Private Viewing特別内覧
妖艶な彩色に魅了される色絵古九谷の貴重な五客揃いです。触れると切れそうなほどの薄手の造形は、大名や豪商の需要に応じながら、技術が飛躍的に洗練されていった向上期ならではの力強さと繊細さが同居する一つの到達点を示しています。主題となる鳳凰文は「徳のあるところに舞い降りる」と伝えられる瑞鳥であり、天下泰平、五穀豊穣を象徴し、気品、威厳、吉兆を招来する祈りが込められています。技と美意識が結晶した、まさに古九谷の精華と呼ぶにふさわしい逸品です。
- 時代
- 江戸時代
17世紀中期
- 重量
- 約 119g(1客あたり)
- 口径
- 約 14.7cm
- 高さ
- 約 2.0cm
- 底径
- 約 9.5cm
- 次第
- 時代箱(桐箱)、外桐箱
- 状態(A)
- ・完品
- 状態(B)
- ・口縁に入が1本あります(画像参照)
- 状態(C)
- ・口縁に微細な入が2本あります(画像参照)
- 状態(D)
- ・口縁に細い入が3本あります(画像参照)
- 状態(E)
- ・口縁にわずかな銀直しが2箇所あります(画像参照)
・高台にノミホツが1箇所あります(画像参照)

古九谷様式
古九谷様式とは江戸前期に肥前有田で焼成された伊万里焼の様式です。
1640~50年代になると染付を中心とした伊万里焼に色絵技法が導入され、
この目覚しい技術革新で初期伊万里が新たに発展した「古九谷様式」へと変貌を遂げました。

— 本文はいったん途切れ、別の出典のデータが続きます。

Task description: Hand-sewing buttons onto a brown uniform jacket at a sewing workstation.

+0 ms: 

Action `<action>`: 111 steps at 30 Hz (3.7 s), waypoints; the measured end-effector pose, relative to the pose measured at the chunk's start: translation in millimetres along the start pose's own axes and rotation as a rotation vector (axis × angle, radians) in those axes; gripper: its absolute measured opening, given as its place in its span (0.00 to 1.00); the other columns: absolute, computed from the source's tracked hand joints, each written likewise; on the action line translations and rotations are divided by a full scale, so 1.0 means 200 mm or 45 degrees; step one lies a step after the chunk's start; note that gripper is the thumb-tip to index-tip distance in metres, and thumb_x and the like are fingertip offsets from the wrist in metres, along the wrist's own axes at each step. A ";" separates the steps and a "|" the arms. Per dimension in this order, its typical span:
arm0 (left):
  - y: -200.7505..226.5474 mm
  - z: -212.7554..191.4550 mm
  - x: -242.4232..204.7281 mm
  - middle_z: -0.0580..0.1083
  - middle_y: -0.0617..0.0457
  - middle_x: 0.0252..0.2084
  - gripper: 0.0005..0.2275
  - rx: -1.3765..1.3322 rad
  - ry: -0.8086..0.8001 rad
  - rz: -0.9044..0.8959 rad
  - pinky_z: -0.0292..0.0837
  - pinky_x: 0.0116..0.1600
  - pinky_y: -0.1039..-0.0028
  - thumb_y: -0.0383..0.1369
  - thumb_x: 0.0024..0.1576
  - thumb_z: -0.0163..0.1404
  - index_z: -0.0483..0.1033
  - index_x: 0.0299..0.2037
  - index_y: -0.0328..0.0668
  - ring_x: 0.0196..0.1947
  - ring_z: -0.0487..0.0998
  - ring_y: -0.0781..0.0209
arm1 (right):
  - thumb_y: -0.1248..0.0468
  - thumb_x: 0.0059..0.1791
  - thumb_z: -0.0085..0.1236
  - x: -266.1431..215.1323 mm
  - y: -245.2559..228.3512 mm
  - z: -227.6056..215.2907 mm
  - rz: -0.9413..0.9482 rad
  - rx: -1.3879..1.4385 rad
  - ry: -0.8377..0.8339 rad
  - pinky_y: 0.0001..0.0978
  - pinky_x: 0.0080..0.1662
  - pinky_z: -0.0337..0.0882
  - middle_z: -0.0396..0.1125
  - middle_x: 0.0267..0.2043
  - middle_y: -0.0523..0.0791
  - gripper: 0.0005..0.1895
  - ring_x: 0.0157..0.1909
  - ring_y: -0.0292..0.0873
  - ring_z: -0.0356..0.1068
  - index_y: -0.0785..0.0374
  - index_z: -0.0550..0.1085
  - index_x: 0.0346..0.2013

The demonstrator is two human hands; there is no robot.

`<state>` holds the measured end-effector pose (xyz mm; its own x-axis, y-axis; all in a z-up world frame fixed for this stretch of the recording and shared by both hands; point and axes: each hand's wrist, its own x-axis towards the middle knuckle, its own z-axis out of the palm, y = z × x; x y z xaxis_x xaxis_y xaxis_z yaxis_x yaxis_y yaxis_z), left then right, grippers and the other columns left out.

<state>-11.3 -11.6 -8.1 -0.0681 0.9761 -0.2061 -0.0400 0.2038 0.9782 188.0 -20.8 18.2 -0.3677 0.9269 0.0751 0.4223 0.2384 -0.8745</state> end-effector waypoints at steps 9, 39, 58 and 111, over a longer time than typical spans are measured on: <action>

中国陶磁の模倣に始まった色絵磁器が日本独自の展開を見せ、
晴れやかな宴席の器として、茶人好みの作品や懐石道具も多く造られました。
絵付けが格段に良くなった作品も見られ、絵師の参加も窺えます。
在銘作品も飛躍的に増え、「角福」、「誉」等の様々な銘款が用いられました。
皿類の高台幅が広くなった事から焼成中に高台内の底部が垂れるのを防ぐ為、
磁胎と同じ材質で作られた「針」という円錐状の支えを付ける手法が普及します。
初期伊万里は高台が小さい為に針(目跡)を使用した例は大皿を除いて少ないです。
色絵古九谷は堂々とした雄渾な力強さが感じられ、
独特のデザイン様式や油彩を思わせる濃厚な配色が用いられている事から、
加賀(石川県)で焼成されたという「加賀説」が長く信じられてきましたが、
有田古窯跡から古九谷様式と一致する多数の色絵素地や色絵陶片が出土し、
肥前(佐賀県)有田で焼成されたと考えられる「肥前説」が通説に至っています。
17世紀中期における肥前陶工達の血の滲むような努力により、
世界最高品質を誇る景徳鎮磁器を視野に捉えました。